In classical mechanics, position is defined by a triple of real numbers, e.g. the Cartesian coordinates: $(x, y, z)$. For extended avatars, we also have the orientative coordinates, e.g. $(\theta_R, \theta_P, \theta_Y)$ (yes, I'm partial to the Tait-Bryan angles; sue me but they're more intuitive, I find, than the Euler angles.). For a particle, there are no orientative coordinates, or they are irrelevant, as it's a single point.

Such a specification of position, we say, takes infinite information, because as these are real numbers, they require an infinite number of digits to write them down exactly in a truly arbitrary, general case. Classical mechanics is thus a "theory with infinite information".

What does "information about" mean and what does QM do?

In quantum mechanics, what happens now is that we change two things - one is that we have to go from an "objective" to "subjective" view: we aren't going to be talking any more about what position a particle "really" has without perhaps a few qualified exceptions, but instead about what information an agent - some entity capable of interacting with and getting information about an external system - has about the position of that particle. Thus the Universe always has at least two elements in it: object and agent. We can't take an inconsequential "view from nowhere" or "God's eye trick", to use terminology echoing the feminist philosopher Donna Haraway, and perhaps others in a similar vein. Our "view" is from "somewhere", and we have to take account of the viewing agent's interactions with its world.

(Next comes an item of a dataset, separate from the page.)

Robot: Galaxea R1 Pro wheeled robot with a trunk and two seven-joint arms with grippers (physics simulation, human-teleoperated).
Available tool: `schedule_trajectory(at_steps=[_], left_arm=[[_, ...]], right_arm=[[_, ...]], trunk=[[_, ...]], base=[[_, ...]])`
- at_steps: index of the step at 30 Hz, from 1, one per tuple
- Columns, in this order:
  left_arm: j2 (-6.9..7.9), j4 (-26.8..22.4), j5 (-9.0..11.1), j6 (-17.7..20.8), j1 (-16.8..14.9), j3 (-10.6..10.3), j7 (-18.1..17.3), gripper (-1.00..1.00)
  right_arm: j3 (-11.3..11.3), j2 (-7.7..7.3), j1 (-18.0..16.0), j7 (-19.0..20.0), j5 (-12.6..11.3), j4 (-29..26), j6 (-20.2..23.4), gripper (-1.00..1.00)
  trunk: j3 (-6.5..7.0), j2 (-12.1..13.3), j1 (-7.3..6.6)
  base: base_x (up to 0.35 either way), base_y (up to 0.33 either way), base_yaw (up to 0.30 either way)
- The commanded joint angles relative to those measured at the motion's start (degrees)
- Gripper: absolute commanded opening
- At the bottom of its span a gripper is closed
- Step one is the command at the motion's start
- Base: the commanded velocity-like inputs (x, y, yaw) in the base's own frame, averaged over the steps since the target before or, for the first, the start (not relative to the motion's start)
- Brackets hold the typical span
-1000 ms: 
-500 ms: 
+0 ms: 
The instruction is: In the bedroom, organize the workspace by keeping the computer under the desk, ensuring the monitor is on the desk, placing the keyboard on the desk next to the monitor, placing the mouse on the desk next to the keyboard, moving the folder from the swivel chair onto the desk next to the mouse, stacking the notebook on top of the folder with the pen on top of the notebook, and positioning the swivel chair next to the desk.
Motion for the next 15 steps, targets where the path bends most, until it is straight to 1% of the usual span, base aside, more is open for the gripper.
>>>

Hence we talk less of the position of the particle and instead more of agent's knowledge of said position.

When we do this, we actually gain descriptive flexibility in that we can then talk about varying levels of knowledge through the machinery of Bayesian probability and information theory, "probability as information", "it from bit" (John Archibald Wheeler), sue my socks, it works.

Glossing details, the result is that we jettison the usual coordinate assignment $(x, y, z)$ in favor of a probability distribution function

$$\psi(x, y, z)$$

instead. Moreover, due to other reasons which aren't immediately relevant to this discussion, we have to make this function a complex-valued, not real-valued, probability function. Such a distribution function can give "bad information" about the position, or "restricted information". Now you may be wondering how we can call this limited - I said it was real-valued, didn't I? Doesn't it still take infinite information thus to describe $\psi$, if not perhaps in a sense "even more"?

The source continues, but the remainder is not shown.